In the records below, find the line with "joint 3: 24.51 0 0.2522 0" and the line with "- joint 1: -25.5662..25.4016"; return exactly those lines and every line between them.
:: SUPPLIED RECORDS ::
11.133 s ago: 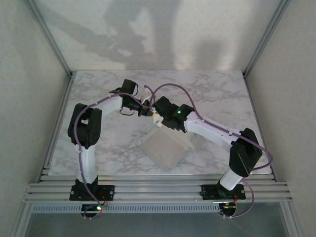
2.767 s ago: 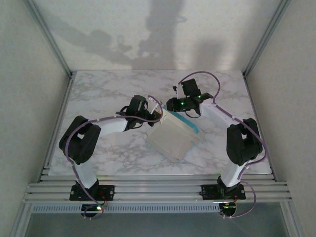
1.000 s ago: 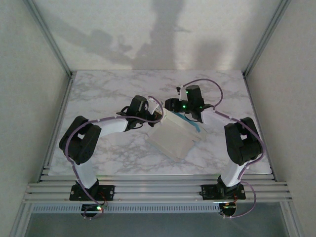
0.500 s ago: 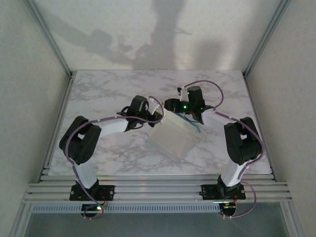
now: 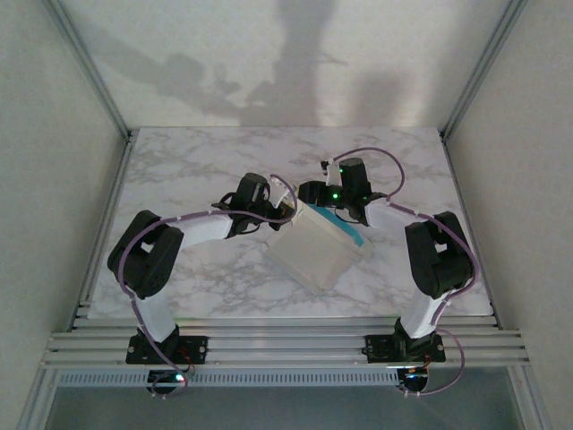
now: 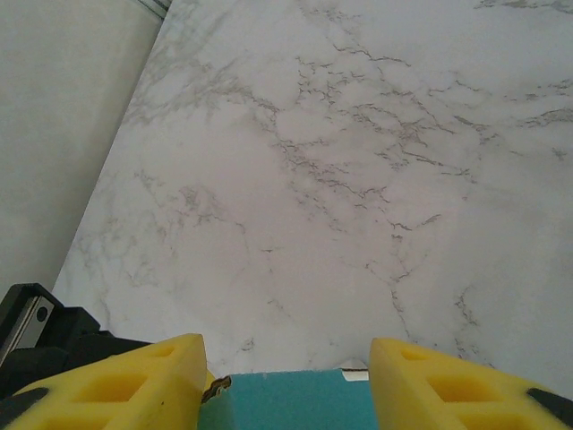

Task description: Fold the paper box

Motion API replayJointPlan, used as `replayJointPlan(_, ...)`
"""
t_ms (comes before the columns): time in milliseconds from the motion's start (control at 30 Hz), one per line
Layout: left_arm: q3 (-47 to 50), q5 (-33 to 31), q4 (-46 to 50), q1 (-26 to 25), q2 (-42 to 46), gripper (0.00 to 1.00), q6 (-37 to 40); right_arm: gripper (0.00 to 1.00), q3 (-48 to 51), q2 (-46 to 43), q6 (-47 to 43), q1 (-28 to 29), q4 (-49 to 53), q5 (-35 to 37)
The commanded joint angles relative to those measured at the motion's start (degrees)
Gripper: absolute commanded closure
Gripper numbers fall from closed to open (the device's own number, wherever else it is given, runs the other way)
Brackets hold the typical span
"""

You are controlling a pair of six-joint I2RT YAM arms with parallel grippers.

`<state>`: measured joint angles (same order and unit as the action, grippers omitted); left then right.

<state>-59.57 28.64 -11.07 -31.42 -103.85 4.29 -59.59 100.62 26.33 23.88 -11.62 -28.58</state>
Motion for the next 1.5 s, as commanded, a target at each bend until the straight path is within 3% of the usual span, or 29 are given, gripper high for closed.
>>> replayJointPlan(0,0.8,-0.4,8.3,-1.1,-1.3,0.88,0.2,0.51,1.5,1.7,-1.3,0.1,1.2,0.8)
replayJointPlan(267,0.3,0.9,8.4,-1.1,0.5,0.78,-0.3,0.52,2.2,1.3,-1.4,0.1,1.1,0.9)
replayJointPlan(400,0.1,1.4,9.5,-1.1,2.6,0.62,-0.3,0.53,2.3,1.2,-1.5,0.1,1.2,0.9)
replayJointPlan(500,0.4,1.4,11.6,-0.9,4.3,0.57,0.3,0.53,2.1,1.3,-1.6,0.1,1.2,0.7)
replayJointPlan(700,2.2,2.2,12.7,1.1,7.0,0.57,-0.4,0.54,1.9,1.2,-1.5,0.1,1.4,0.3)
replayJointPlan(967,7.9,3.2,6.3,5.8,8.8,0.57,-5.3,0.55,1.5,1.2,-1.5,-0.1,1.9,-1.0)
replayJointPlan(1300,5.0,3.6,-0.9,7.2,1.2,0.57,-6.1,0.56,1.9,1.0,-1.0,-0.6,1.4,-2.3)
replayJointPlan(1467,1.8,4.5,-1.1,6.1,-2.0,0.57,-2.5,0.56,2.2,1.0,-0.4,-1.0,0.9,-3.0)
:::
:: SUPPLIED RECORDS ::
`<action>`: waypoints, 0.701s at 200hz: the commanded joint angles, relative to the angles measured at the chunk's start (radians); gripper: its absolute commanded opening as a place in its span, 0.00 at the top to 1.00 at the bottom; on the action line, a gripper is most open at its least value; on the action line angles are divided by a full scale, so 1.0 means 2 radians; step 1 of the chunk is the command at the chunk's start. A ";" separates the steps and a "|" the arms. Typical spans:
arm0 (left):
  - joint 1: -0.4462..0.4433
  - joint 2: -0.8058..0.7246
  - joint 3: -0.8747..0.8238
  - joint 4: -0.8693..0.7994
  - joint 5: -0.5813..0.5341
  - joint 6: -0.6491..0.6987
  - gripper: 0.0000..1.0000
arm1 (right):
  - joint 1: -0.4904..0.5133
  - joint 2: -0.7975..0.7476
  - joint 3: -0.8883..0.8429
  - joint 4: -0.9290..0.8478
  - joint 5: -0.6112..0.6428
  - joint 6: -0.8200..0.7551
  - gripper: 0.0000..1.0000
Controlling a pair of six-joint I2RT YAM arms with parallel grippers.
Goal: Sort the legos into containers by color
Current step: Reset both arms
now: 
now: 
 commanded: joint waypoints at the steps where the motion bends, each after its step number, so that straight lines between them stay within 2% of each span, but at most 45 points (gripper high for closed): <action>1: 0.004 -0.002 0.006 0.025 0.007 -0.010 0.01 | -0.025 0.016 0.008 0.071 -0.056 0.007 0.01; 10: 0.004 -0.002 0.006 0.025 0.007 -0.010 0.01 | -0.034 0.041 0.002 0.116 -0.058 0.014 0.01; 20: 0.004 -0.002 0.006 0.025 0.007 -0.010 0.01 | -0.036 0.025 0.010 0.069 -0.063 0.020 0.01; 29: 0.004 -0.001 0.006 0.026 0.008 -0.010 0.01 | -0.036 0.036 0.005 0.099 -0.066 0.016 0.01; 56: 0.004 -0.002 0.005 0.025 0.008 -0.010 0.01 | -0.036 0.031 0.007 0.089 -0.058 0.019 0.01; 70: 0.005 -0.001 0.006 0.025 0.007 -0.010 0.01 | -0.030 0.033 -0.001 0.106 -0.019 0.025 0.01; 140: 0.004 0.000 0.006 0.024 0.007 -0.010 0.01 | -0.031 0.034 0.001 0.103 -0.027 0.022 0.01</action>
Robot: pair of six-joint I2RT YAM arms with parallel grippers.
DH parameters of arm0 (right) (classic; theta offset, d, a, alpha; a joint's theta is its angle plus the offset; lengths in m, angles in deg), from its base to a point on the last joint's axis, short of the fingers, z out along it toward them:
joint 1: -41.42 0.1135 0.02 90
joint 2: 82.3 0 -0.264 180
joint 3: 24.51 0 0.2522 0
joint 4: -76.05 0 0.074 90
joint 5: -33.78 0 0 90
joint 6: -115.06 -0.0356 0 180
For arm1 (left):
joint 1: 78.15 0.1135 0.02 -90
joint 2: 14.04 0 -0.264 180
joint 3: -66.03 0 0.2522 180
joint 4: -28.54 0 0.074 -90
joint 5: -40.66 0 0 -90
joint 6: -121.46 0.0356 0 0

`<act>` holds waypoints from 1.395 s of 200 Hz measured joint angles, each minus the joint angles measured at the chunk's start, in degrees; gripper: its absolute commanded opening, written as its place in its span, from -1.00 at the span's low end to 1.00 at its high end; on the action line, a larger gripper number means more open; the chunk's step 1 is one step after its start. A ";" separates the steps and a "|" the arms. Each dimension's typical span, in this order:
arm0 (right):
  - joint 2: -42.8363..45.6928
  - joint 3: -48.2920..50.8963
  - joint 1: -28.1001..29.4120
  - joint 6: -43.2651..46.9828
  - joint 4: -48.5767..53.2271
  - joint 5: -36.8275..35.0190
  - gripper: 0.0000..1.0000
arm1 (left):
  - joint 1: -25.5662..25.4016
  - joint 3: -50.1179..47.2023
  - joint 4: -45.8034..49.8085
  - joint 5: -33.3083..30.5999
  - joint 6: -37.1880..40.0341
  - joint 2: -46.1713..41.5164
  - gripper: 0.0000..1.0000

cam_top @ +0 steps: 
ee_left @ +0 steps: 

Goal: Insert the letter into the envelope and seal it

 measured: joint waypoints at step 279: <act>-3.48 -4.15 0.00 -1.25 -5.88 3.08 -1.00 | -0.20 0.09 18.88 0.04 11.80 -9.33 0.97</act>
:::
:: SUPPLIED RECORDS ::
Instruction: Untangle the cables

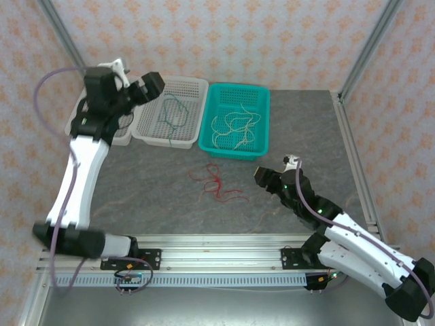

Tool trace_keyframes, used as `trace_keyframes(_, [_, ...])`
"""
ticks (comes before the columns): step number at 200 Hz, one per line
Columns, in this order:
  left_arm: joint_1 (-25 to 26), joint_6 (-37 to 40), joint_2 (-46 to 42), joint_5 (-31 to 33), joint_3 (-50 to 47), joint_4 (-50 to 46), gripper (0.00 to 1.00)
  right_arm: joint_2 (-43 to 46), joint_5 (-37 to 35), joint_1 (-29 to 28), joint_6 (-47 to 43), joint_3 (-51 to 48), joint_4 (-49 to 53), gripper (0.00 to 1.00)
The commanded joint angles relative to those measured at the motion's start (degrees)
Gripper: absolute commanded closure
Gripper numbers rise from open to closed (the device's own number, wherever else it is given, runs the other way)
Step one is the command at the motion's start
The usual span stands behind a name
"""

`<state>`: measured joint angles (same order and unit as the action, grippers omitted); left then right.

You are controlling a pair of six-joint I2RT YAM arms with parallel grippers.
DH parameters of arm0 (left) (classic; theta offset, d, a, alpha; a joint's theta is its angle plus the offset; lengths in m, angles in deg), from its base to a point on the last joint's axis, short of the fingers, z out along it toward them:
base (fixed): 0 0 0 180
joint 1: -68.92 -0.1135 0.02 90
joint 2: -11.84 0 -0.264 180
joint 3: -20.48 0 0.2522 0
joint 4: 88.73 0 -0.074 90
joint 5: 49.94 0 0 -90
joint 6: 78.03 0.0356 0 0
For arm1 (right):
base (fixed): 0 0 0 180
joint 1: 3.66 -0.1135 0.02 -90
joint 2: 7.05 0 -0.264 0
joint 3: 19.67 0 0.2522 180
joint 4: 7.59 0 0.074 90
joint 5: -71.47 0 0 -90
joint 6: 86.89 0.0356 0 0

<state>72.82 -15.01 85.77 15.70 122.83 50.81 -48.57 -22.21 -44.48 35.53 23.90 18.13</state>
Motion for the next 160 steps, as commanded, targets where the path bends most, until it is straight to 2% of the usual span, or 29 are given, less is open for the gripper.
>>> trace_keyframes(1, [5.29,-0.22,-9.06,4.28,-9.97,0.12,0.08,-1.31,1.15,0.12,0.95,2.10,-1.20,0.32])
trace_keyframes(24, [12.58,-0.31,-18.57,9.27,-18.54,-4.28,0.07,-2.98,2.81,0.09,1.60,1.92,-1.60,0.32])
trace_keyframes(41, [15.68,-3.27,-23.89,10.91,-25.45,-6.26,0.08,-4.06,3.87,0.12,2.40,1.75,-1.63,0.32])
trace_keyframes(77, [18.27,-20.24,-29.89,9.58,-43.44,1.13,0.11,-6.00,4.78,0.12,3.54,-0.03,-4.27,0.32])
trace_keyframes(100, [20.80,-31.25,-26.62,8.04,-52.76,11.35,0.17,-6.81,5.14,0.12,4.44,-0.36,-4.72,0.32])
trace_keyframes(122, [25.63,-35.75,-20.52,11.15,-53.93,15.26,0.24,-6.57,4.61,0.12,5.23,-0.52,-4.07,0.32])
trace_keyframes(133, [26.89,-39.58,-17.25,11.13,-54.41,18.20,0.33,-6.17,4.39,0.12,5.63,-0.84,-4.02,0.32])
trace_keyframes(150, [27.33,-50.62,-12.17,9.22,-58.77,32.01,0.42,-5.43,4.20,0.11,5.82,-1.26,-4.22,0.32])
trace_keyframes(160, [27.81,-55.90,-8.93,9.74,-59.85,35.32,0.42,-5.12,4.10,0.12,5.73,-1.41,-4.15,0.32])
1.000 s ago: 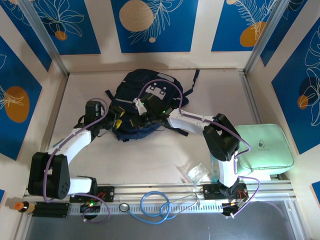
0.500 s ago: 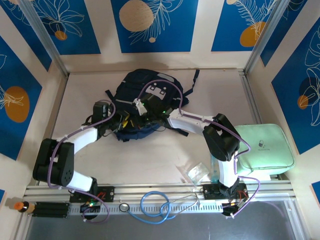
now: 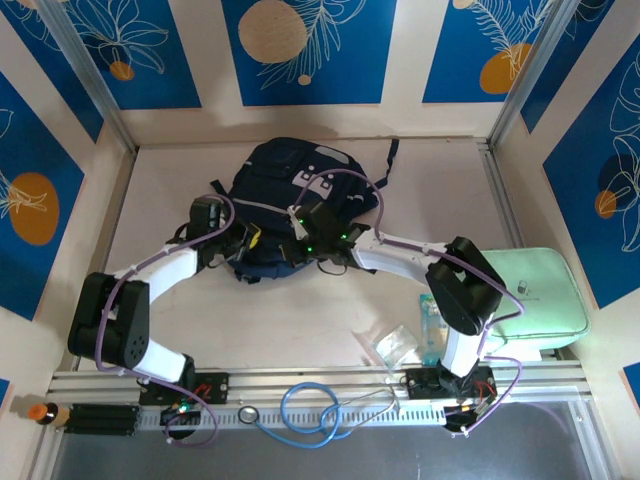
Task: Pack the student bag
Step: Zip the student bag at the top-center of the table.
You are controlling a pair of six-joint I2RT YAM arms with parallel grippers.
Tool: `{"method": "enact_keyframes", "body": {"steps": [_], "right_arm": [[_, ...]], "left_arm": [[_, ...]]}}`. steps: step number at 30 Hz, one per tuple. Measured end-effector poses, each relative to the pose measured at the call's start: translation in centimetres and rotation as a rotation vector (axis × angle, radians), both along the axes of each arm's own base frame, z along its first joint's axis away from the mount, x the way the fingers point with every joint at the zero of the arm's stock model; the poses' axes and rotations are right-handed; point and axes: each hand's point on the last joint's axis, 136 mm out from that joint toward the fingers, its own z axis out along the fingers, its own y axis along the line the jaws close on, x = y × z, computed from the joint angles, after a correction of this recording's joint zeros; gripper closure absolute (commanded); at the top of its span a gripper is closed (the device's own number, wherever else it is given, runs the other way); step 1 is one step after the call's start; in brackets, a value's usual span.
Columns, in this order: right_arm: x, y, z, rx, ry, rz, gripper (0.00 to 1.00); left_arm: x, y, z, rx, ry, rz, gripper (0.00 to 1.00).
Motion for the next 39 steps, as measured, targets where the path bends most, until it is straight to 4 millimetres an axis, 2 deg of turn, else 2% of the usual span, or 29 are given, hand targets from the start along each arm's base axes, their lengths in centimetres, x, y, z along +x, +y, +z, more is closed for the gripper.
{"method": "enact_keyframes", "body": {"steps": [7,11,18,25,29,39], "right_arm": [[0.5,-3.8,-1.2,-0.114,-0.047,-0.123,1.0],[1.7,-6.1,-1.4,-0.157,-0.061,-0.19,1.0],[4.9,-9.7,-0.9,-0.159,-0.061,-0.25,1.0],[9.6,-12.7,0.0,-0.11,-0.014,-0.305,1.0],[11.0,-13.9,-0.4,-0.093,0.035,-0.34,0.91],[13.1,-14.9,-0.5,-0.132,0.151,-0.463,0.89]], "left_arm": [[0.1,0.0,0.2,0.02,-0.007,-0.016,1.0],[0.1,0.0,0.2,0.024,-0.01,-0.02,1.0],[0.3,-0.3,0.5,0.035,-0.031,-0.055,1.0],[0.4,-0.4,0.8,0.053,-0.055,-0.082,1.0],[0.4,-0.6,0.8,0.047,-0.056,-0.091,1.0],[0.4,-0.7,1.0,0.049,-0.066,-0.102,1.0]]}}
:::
__PROBLEM SOLUTION__:
joint 3: 24.51 0 0.2522 0
joint 4: -76.05 0 0.074 90
joint 5: -33.78 0 0 90
joint 6: -115.06 -0.0356 0 180
For arm1 (left):
joint 1: 78.15 0.1135 0.02 -90
joint 2: 14.04 0 -0.264 180
joint 3: -66.03 0 0.2522 180
joint 4: -28.54 0 0.074 -90
joint 5: -40.66 0 0 -90
joint 6: -121.46 0.0356 0 0

`<act>` holds waypoints from 1.395 s of 200 Hz measured joint angles, each minus the joint angles measured at the chunk's start, in degrees; gripper: its absolute commanded opening, written as its place in its span, from -1.00 at the span's low end to 1.00 at its high end; on the action line, a larger gripper number means more open; the chunk's step 1 is one step after its start. A ";" separates the steps and a "|" the arms. Each dimension's typical span, in this order:
arm0 (right):
  - joint 2: -42.8363..45.6928
  - joint 3: -48.2920..50.8963
  - joint 1: -28.1001..29.4120
  - joint 6: -43.2651..46.9828
  - joint 4: -48.5767..53.2271
  - joint 5: -36.8275..35.0190
  - gripper: 0.0000..1.0000
arm1 (left):
  - joint 1: -25.5662..25.4016

The response is now finished.